Fables and Fairytales



Short Fables and Fairytales Stories for Kids

Why The Bear Has A Stumpy Tail



ONE winter's day the bear met the fox, who came slinking along with a string of fish he had stolen.

"Hi! stop a minute! Where did you get those from?" demanded the bear.

"Oh, my Lord Bruin, I've been out fishing and caught them," said the fox.

So the bear had a mind to learn to fish, too, and bade the fox tell him how he was to set about it.

"Oh, it is quite easy," answered the fox, "and soon learned. You've only got to go upon the ice, and cut a hole and stick your tail down through it, and hold it there as long as you can. You're not to mind if it smarts a little - that's when the fish bite.

The longer you hold it there, the more fish you'll get. And then all at once out with it, with a cross pull side ways and a strong pull, too."

Well, the bear did as the fox said, and though he felt very cold, and his tail smarted very much, he kept it a long, long time down in the hole, till at last it was frozen in, though of course he did not know that. Then he pulled it out with a strong pull, and it snapped short off, and that's why the Bear goes about with a stumpy tail to this day!




The Tortoise and The Hare

"What a dull, heavy creature, is this Tortoise," says the Hare.

"And yet," says the Tortoise, "I'll run with you for a wager."

"Done," says the Hare, and then they asked the Fox to be the judge.

They started together, and the Tortoise jogged on, till he came to the end of the course.

The Hare laid himself down midway and took a nap; "for," says he, "I can catch up with the Tortoise when I please."

But it seems he overslept, for when he woke, though he scudded away as fast as possible, the Tortoise had reached the finish before him and won the wager.

Slow and steady wins the race.




The Boys and The Frogs

A company of idle boys were watching some frogs by the side of a pond, and as fast as any of the frogs lifted their heads the boys would pelt them down again with stones.

"Boys," said one of the frogs, "you forget that, though this may be fun for you, it is death to us."






The Fox and The Grapes

A hungry fox discovered some bunches of grapes hanging from a vine high up a tree, and, as he gazed, he longed to get at them, and could not.

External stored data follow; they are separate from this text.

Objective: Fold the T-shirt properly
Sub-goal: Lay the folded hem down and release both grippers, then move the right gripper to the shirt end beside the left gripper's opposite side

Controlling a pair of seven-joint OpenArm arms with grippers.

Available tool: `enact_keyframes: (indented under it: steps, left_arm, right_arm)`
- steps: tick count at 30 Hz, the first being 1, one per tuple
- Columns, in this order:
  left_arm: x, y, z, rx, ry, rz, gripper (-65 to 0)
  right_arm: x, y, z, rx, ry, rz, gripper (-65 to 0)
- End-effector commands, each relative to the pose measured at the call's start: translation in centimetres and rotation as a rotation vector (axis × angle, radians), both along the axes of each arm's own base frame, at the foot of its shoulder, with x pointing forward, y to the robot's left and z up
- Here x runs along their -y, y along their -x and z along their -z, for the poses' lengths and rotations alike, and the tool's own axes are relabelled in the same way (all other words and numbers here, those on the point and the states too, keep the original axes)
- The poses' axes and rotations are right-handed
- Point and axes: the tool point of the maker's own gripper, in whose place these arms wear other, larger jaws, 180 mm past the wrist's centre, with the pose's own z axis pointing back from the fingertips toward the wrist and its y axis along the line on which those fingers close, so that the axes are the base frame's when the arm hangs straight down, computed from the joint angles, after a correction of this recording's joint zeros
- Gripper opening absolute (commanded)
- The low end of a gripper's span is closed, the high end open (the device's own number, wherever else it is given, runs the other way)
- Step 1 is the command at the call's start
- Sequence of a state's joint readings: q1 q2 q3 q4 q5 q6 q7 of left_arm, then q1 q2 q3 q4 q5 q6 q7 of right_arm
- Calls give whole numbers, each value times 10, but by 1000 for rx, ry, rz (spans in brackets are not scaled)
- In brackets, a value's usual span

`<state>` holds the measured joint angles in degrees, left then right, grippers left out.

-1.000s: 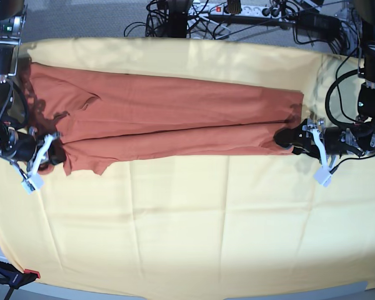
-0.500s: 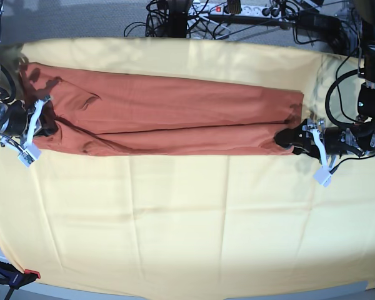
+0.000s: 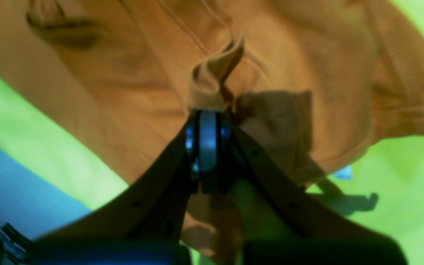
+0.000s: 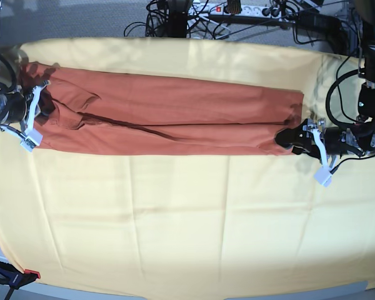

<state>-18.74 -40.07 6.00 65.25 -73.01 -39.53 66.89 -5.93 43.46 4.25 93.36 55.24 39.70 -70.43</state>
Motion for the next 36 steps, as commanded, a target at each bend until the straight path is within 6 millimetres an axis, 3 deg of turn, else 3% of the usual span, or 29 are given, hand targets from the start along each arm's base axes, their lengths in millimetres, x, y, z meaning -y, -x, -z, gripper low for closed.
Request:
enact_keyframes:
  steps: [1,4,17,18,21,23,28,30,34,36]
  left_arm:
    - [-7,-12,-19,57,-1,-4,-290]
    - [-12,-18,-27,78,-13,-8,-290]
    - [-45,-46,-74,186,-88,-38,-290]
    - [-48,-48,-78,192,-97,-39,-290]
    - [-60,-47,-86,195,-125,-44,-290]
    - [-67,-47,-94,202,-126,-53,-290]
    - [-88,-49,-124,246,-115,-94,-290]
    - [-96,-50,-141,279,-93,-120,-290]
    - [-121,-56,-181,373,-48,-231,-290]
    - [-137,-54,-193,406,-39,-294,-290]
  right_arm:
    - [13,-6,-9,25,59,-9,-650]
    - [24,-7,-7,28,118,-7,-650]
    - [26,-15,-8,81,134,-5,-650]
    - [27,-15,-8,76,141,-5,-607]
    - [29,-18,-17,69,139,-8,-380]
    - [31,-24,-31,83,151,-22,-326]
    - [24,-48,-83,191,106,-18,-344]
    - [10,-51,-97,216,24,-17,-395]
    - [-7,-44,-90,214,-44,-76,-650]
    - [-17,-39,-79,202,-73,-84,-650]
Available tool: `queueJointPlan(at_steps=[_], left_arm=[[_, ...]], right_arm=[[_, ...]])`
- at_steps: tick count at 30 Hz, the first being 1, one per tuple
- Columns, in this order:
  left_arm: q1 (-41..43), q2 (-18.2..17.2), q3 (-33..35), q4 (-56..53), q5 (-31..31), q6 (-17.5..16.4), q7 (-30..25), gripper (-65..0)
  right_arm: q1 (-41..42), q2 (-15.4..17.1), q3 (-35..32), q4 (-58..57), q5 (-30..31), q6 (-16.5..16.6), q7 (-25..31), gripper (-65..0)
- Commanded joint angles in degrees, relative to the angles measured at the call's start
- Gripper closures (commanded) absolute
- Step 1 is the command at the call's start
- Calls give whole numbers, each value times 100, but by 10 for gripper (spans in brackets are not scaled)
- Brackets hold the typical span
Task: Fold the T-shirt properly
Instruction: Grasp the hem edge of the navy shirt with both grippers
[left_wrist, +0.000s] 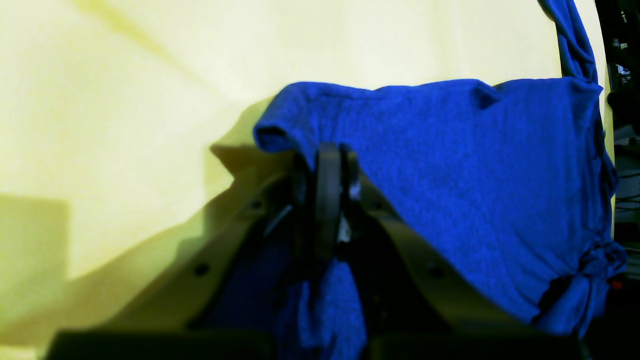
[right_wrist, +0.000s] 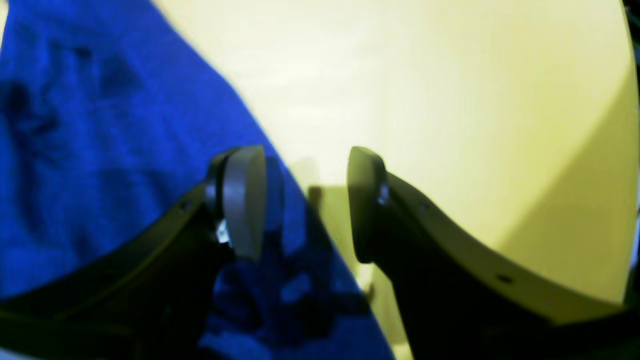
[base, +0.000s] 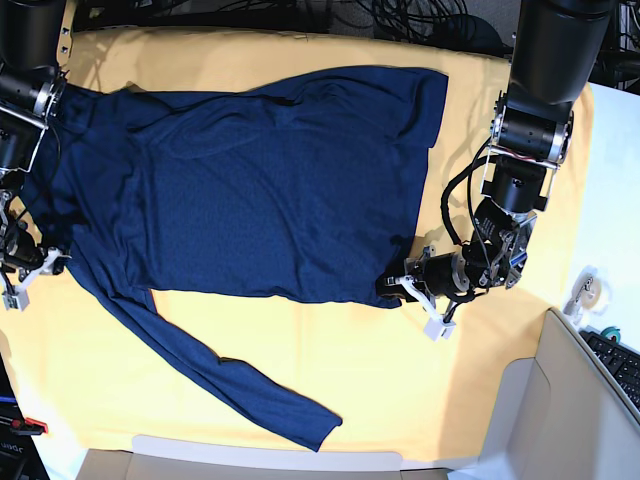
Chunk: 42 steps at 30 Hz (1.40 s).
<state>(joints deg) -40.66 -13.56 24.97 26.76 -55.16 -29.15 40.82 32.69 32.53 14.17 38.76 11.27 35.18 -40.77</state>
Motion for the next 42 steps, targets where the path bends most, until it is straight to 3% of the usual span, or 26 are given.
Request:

So he left them hanging there and went off muttering, "They're sour grapes, anyway."






The Mouse and The Lion

A mouse happened to run into the mouth of a sleeping lion, who roused himself, caught him, and was just about eating him, when the little fellow begged him to let him go, saying, "If I am saved, I shall be everlastingly grateful."

So, with a smile, the lion let him off. It befell him not long after to be saved by the mouse's gratitude, for when he was caught by some hunters and bound by ropes to a tree, the mouse, hearing his roaring groans, came and gnawed the ropes, and set him free, saying,

"You laughed at me once, as if you could receive no return from me, but now, you see, it is you who have to be grateful to me."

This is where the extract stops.